How not to do things with words.

In recent weeks, journals published two papers purporting to draw broad cultural inferences from Google’s ngram corpus. The first of these papers, in PLoS One, argued that “language in American books has become increasingly focused on the self and uniqueness” since 1960. The second, in The Journal of Positive Psychology, argued that “moral ideals and virtues have largely waned from the public conversation” in twentieth-century America. Both articles received substantial attention from journalists and blogs; both have been discussed skeptically by linguists and digital humanists. (Mark Liberman’s takes on Language Log are particularly worth reading.)

I’m writing this post because systems of academic review and communication are failing us in cases like this, and we need to step up our game. Tools like Google’s ngram viewer have created new opportunities, but also new methodological pitfalls. Humanists are aware of those pitfalls, but I think we need to work a bit harder to get the word out to journalists, and to disciplines like psychology.

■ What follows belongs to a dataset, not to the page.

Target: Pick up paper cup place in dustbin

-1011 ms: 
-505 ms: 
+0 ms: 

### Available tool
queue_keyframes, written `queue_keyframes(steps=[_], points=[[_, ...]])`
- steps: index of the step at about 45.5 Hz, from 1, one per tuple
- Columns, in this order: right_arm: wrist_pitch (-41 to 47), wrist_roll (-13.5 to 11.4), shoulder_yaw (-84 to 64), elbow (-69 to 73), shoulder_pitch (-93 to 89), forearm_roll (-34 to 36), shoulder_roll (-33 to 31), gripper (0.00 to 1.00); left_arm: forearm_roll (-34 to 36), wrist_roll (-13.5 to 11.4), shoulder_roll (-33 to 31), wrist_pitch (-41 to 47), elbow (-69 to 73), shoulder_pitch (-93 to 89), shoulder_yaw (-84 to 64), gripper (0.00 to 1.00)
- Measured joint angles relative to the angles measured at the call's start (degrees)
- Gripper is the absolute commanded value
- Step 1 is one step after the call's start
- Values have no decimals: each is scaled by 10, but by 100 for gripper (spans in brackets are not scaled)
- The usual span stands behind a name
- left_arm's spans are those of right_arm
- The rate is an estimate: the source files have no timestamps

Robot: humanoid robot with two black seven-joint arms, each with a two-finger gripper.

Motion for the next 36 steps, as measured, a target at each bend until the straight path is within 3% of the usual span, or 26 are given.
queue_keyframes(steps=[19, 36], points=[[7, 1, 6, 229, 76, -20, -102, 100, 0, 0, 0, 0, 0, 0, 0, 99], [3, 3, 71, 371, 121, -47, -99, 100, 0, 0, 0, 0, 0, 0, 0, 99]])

The basic methodological problem in both articles is that researchers have used present-day patterns of association to define a wordlist that they then take as an index of the fortunes of some concept (morality, individualism, etc) over historical time. (In the second study, for instance, words associated with morality were extracted from a thesaurus and crowdsourced using Mechanical Turk.)

The fallacy involved here has little to do with hot-button issues of quantification. A basic premise of historicism is that human experience gets divided up in different ways in different eras. If we crowdsource “leadership” using twenty-first-century reactions on Mechanical Turk, for instance, we’ll probably get words like “visionary” and “professional.” “Loud-voiced” probably won’t be on the list — because that’s just rude. But to Homer, there’s nothing especially noble about working for hire (“professionally”), whereas “the loud-voiced Achilles” is cut out to be a leader of men, since he can be heard over the din of spears beating on shields (Blackwell).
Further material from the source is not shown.